*TASK DETAILS*: Among the records below, count the lines where "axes" occurs, and report that total alone.

PROVIDED ENTRIES Start Marker

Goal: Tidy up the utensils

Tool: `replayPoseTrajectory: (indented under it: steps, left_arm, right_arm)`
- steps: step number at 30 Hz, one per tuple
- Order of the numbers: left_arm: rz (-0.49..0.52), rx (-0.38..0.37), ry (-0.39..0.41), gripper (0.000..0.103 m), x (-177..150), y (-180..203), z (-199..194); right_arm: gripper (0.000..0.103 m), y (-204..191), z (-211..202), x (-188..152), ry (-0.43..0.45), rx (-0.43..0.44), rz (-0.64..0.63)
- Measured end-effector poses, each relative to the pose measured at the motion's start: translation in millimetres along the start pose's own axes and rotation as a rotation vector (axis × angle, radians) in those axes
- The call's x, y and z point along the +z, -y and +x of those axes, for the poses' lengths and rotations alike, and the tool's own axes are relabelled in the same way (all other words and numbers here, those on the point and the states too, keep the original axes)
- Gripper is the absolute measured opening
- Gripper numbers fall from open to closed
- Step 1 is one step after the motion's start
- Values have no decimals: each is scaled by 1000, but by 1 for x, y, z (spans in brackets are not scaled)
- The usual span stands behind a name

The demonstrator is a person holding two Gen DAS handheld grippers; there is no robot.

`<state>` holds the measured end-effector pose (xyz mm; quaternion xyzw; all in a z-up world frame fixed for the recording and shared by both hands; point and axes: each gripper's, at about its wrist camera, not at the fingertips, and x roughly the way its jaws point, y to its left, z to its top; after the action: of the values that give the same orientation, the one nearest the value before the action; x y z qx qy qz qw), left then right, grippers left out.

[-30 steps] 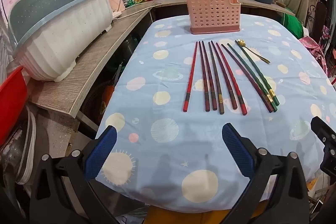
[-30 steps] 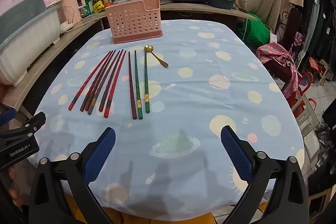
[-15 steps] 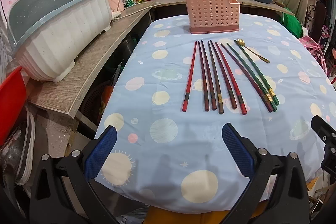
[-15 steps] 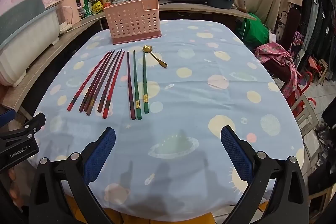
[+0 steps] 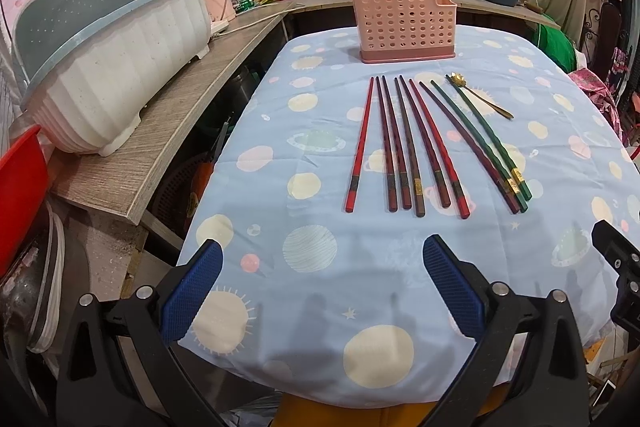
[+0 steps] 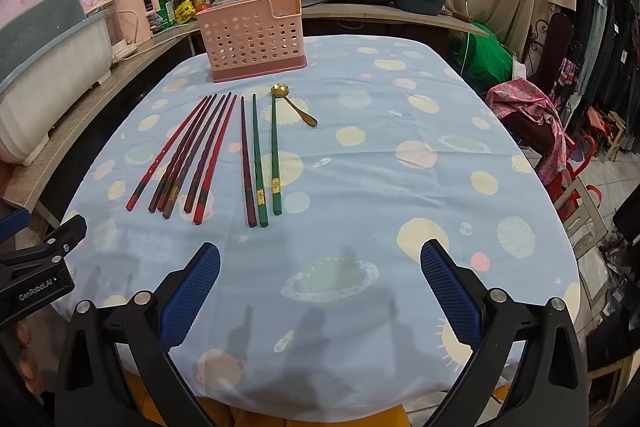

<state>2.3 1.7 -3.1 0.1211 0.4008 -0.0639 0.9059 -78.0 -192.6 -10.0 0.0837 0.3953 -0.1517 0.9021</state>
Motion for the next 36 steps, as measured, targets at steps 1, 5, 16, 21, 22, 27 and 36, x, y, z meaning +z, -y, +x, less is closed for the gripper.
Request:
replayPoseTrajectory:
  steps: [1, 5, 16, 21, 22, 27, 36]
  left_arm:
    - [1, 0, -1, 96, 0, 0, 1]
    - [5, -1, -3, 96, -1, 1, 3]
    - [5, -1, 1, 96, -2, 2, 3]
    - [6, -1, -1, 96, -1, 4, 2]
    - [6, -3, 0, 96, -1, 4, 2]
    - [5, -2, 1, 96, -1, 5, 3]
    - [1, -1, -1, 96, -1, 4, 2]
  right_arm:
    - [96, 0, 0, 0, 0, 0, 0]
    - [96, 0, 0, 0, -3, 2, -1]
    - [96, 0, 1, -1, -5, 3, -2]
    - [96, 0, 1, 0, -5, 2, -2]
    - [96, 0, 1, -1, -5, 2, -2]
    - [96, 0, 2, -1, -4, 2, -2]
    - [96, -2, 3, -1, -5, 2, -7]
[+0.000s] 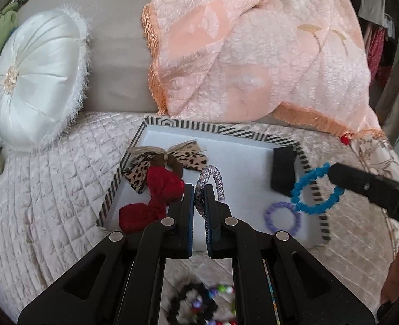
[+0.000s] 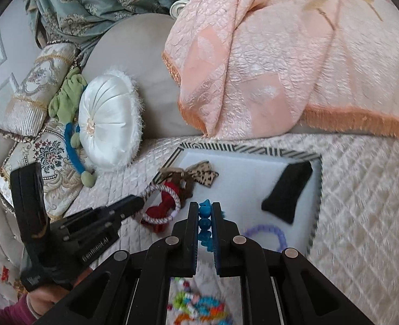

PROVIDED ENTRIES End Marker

*RESPONSE FOR THIS EXERCISE*: 3